● Work request
With the line containing "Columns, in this" as the starting point, output every line of the data below through its final line, character for character.

(Saved entries)
····················

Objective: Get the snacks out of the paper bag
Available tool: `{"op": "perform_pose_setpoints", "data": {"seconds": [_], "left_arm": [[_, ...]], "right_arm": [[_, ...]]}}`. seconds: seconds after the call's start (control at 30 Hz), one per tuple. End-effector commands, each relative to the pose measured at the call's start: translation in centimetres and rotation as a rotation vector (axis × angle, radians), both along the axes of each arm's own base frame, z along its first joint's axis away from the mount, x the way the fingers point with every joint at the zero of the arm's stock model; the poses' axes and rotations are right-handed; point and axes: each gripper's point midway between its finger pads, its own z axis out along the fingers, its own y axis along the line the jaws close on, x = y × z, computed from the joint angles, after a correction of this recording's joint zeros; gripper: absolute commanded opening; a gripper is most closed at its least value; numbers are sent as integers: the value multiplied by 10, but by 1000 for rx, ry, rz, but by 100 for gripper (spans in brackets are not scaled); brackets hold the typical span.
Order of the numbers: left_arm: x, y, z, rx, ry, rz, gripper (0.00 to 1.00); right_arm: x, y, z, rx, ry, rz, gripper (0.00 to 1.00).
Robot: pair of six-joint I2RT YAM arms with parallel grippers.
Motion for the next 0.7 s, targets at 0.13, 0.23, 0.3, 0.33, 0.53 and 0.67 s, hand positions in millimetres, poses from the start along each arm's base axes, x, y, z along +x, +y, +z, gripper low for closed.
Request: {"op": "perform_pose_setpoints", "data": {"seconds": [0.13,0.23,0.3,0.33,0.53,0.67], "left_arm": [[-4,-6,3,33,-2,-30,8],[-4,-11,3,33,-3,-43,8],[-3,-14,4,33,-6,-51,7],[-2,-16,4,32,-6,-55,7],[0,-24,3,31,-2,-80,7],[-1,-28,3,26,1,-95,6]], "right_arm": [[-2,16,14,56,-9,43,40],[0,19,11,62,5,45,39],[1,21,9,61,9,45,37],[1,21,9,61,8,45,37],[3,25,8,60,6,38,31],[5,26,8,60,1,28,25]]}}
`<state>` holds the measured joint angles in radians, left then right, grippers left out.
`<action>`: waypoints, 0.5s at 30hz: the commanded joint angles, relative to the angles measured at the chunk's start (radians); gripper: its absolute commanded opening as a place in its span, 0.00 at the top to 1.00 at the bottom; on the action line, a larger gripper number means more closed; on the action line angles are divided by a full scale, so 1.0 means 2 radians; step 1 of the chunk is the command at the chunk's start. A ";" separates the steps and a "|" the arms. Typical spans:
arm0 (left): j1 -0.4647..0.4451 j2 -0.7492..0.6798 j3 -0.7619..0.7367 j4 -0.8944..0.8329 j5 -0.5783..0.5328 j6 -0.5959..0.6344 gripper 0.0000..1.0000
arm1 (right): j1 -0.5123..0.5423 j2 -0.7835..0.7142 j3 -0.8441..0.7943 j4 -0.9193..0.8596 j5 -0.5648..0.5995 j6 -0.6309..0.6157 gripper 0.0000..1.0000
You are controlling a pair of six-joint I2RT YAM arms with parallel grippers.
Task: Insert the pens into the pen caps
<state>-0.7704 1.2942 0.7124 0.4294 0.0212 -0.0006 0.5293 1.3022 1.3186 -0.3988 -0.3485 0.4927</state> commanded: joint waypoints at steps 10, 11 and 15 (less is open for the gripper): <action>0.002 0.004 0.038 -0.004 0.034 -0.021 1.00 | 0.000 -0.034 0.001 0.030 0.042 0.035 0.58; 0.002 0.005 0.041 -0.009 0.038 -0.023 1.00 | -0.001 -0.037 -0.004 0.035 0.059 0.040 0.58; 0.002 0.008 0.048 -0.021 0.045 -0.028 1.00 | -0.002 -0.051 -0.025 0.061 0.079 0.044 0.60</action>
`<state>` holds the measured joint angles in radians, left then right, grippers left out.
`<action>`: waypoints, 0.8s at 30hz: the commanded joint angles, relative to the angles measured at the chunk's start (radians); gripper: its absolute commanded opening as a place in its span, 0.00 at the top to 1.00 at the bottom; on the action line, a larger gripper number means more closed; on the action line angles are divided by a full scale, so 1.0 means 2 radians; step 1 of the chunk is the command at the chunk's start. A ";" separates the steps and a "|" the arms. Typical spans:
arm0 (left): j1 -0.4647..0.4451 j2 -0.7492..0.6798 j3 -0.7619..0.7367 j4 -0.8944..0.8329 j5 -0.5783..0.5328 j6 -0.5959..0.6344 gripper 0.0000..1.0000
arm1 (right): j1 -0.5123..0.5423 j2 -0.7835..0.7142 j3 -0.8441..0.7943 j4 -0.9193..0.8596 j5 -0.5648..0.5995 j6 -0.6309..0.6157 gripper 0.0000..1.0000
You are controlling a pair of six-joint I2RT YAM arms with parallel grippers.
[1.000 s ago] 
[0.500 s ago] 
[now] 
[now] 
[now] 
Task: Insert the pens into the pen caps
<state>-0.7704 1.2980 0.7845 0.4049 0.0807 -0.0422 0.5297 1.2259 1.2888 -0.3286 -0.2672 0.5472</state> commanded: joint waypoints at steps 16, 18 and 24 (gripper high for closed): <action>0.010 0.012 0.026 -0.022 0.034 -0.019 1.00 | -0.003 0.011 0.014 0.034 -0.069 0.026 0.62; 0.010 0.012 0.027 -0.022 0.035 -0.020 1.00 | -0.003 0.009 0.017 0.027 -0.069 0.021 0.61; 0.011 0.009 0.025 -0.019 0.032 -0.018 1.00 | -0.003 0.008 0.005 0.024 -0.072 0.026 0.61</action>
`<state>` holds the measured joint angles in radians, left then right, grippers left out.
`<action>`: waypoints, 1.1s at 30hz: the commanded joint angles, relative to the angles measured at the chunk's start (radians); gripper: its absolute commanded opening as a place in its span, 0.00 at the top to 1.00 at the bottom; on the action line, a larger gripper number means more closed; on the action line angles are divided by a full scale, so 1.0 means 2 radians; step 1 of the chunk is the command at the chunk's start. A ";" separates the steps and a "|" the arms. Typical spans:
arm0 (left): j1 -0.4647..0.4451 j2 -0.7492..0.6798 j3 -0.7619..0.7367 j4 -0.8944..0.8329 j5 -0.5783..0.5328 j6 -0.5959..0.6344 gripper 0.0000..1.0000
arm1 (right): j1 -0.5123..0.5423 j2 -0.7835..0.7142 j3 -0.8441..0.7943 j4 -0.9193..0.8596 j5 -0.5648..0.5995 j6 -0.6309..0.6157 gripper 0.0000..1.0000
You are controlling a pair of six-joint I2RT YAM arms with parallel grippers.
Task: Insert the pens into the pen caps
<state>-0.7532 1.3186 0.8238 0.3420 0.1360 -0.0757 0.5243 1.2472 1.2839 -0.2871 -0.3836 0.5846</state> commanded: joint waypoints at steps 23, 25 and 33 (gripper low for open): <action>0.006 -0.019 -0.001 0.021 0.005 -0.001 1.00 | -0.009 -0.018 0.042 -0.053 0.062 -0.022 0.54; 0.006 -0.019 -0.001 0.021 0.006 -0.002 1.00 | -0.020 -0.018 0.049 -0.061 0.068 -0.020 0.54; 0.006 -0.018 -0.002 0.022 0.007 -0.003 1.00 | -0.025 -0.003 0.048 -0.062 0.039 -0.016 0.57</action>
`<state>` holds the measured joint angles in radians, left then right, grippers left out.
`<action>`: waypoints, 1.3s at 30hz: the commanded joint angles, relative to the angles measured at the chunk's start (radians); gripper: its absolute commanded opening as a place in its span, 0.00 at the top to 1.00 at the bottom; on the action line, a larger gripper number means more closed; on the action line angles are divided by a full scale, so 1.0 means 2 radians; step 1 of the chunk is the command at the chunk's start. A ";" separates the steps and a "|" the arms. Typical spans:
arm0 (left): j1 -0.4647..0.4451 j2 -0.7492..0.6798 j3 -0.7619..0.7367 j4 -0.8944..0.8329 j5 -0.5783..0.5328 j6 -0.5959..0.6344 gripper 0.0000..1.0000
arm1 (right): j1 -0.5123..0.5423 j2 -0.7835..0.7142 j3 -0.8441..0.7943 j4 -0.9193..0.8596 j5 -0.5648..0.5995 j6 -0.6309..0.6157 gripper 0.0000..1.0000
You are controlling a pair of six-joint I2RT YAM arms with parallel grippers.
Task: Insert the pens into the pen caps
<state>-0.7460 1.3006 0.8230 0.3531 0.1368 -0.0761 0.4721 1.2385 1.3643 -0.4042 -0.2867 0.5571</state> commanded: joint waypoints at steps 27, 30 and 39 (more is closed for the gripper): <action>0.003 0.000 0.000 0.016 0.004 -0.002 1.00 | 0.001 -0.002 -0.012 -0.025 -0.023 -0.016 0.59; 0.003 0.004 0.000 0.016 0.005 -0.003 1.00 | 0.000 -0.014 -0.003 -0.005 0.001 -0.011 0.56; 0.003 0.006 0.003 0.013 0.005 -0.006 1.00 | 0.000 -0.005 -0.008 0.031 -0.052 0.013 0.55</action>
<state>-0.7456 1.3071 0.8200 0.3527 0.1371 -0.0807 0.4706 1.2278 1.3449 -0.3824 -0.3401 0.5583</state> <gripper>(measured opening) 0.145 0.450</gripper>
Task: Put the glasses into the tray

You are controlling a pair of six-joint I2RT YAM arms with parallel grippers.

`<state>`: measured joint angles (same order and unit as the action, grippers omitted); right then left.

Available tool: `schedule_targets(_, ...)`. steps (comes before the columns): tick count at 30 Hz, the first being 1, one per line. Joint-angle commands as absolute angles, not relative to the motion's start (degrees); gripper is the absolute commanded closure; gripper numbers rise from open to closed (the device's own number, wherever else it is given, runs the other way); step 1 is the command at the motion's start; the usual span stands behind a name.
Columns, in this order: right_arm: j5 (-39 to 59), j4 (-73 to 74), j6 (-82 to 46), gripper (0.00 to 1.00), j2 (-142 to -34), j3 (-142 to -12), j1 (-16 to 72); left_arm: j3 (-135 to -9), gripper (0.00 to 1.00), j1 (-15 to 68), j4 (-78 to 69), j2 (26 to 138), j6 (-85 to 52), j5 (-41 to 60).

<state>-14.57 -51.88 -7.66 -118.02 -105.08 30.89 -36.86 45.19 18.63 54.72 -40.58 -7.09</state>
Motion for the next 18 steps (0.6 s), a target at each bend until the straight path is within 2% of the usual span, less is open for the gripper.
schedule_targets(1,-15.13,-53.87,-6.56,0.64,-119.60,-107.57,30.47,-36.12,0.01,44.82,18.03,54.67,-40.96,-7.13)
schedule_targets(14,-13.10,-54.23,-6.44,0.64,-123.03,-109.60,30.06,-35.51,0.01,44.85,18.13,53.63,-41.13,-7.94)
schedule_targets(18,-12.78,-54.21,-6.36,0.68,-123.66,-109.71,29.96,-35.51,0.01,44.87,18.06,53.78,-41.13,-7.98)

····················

● Answer for the task
Columns, in this order: right_arm: j5 (-39 to 59), j4 (-73 to 74), j6 (-82 to 46), gripper (0.00 to 1.00), j2 (-142 to -34), j3 (-142 to -12), j1 (-16 to 72); left_arm: j3 (-135 to -9), gripper (0.00 to 1.00), j1 (-15 to 68), j4 (-78 to 69), j2 (26 to 138), j6 (-85 to 52), j5 (-41 to 60).

<state>-14.57 -51.88 -7.66 -118.02 -105.08 30.89 -36.86 45.19 18.63 54.72 -40.58 -7.09</state>
Motion for the next 18 steps (0.6 s), a target at each bend until the straight path is within 2% of the usual span, less is open for the gripper.
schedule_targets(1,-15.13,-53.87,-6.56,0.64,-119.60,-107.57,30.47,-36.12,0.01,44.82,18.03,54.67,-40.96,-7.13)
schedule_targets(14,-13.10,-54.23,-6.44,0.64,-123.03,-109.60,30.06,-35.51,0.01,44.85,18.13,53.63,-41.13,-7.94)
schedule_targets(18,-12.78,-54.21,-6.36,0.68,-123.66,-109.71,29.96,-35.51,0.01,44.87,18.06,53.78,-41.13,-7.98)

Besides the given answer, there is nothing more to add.